# **Topic Modeling**
Topic identification is the challenge of automatically finding topics
in a given text. This can be done in supervised and unsupervised ways. For example, an algorithm labels newspaper articles with known topics such
as ”sports,” ”politics,” or ”culture.” In this case, we have predefined topics and labeled training data and could train our model in a supervised way. This is called topic classification. If we do not know the topics in advance and want our algorithm to find clusters of similar topics, we deal with topic modeling or topic discovery, in an unsupervised way [[1]](#scrollTo=1eUuDaNxZ_ms).


This notebook shows examples of unsupervised topic modeling with Gensim’s LDA model.

## **Unsupervised topic modeling with Gensim’s LDA model**

Latent Dirichlet Allocation (LDA) is a common technique used for unsupervised topic modeling. This method uses document embeddings, i.e., vector representations of documents. Then the vector’s dimensionality is reduced with techniques such as singular value decomposition (SVD).
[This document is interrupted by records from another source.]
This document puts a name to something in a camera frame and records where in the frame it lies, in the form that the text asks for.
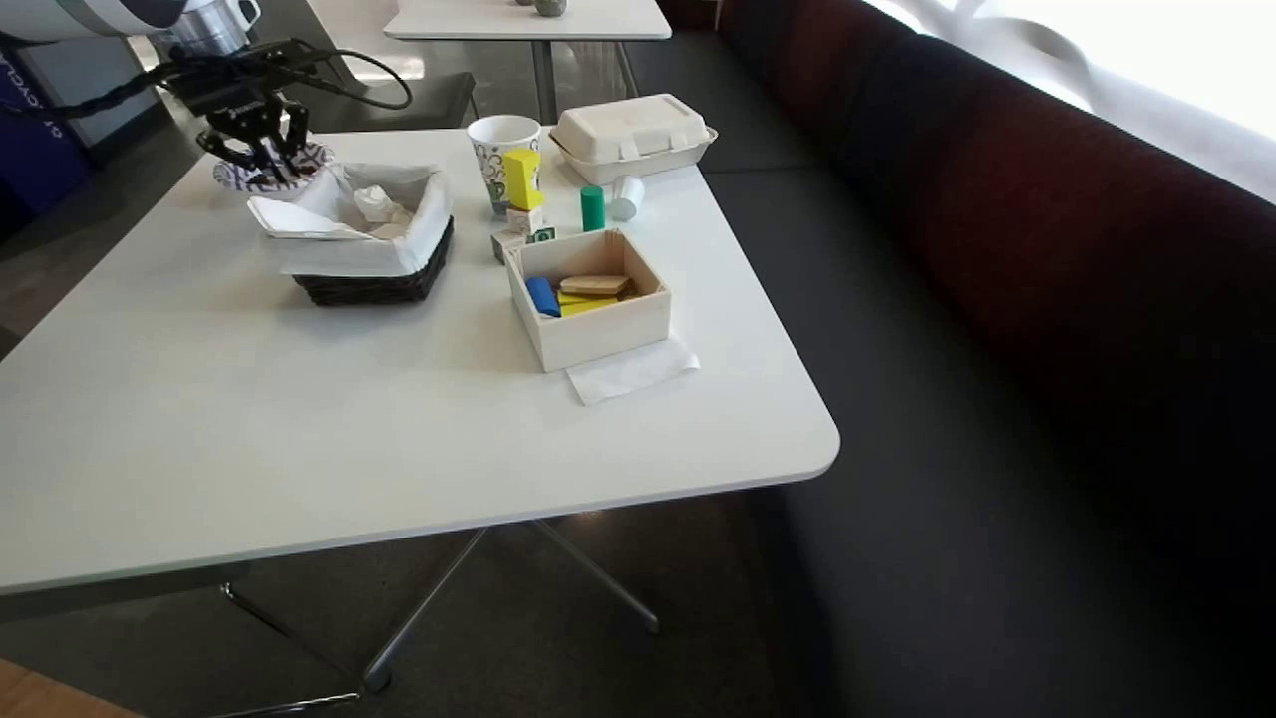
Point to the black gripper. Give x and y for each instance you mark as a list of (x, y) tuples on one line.
[(239, 83)]

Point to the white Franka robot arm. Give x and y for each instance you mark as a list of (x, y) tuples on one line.
[(93, 19)]

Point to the printed paper cup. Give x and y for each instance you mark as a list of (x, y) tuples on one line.
[(488, 147)]

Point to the small white pod cup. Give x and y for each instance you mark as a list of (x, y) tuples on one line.
[(627, 197)]

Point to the crumpled white paper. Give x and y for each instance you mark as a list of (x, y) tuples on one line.
[(372, 207)]

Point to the white table slab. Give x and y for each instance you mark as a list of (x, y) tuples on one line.
[(385, 67)]

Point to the black basket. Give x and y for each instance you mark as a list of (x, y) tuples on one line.
[(385, 286)]

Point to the blue toy block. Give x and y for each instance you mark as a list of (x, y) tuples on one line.
[(544, 297)]

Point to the small green grey object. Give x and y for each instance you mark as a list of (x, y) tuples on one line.
[(550, 5)]

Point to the green toy cylinder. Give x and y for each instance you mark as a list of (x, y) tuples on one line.
[(591, 209)]

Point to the plain wooden toy block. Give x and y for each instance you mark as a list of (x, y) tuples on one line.
[(591, 286)]

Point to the flat yellow toy block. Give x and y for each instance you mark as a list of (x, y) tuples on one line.
[(585, 306)]

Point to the white foam clamshell container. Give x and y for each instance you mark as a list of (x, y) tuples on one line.
[(633, 135)]

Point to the white wooden box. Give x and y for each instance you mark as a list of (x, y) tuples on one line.
[(599, 332)]

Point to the white paper napkin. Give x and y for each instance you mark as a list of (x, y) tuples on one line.
[(625, 381)]

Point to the metal folding table legs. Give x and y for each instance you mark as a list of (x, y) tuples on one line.
[(420, 611)]

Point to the dark red bench sofa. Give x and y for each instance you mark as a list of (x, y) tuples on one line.
[(1063, 332)]

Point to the white pedestal table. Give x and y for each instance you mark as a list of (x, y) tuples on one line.
[(533, 19)]

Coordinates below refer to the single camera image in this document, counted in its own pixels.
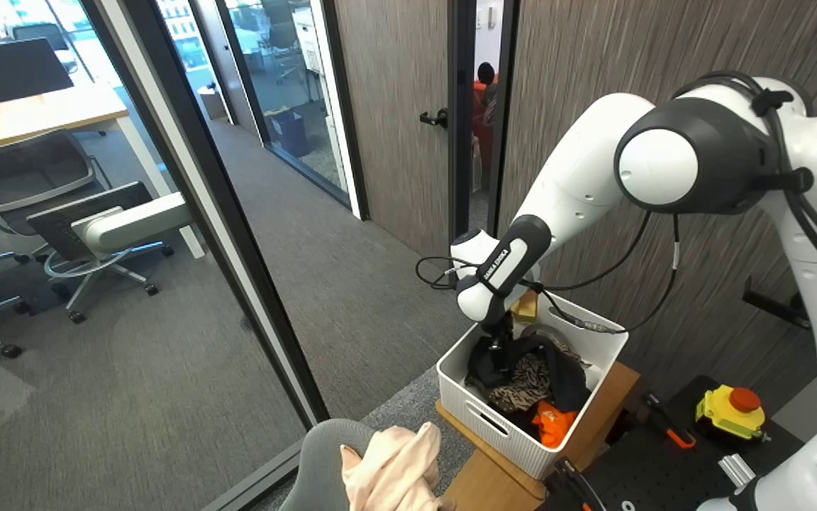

Unsupervised topic modeling techniques are often used as a preprocessing step for supervised topic identification [[1]](#scrollTo=1eUuDaNxZ_ms).

### Import the ``nltk`` library and download ``wordnet``
``nltk``(Natural Language Toolkit) is an open source Python library for natural language processing. For more details about the ``nltk`` library, please refer to [[2]](https://www.nltk.org/api/nltk.html#nltk.wsd.lesk).

``wordnet`` is a lexical database of semantic relations between words in more than 200 languages. It links words into semantic relations [[3]](https://en.wikipedia.org/wiki/WordNet).

In [None]:
# Import the "nltk" module
import nltk

# Download the "wordnet" package by using the "nltk" module
nltk.download('wordnet')

# The module '"RegexpTokenizer" is used to split a string into substrings using regular expressions
from nltk.tokenize import RegexpTokenizer

# The module "punkt" is used to lemmatize the words using WordNet's built-in morphy function
from nltk.stem.wordnet import WordNetLemmatizer

# Download 'omw-1.4' to use Multilingual Wordnet Data from OMW with newer Wordnet versions (December 2021 release)
nltk.download('omw-1.4')

# We import Python "pprint" library to print complex data structures in an easy to read format
## For more details about the difference between print() and pprint() functions, please refer to [4]
from pprint import pprint

[nltk_data] Downloading package wordnet to /root/nltk_data...
[nltk_data]   Package wordnet is already up-to-date!
[nltk_data] Downloading package omw-1.4 to /root/nltk_data...
[nltk_data]   Package omw-1.4 is already up-to-date!


### Import ``gensim``
``gensim`` is a Python library for topic modeling. It enables extraction of topics in an unsupervised way using LDA.
For more details about Gensim's LDA model, please refer to [[5]](https://radimrehurek.com/gensim/auto_examples/tutorials/run_lda.html).

In [None]:
# Import gensim
from gensim import corpora, models
import gensim

### Create documents

In [None]:
# Create a sample document list containing two documents
doc_list = [
           "Black holes are dense points in space and they create deep gravity sinks. It is called black hole because beyond a certain region, not even light can escape the powerful tug of a black hole.",
           "The Italian explorer Christopher Columbus officially set foot in the America, and claimed the land for Spain in October 12, 1492. Americans celebrate Columbus Day as a national holiday every year since 1937. This day is celebrated as Columbus Day in the United States, but the name varies on the international spectrum."
           ]

### Tokenize documents

In [None]:
# Define a tokenizer to split each string into substrings
## '\w+' matches one or more alphanumeric characters
tokenizer = RegexpTokenizer(r'\w+')

# Convert text to lowercase and tokenize
for idx in range(len(doc_list)):
    doc_list[idx] = doc_list[idx].lower()  
    doc_list[idx] = tokenizer.tokenize(doc_list[idx])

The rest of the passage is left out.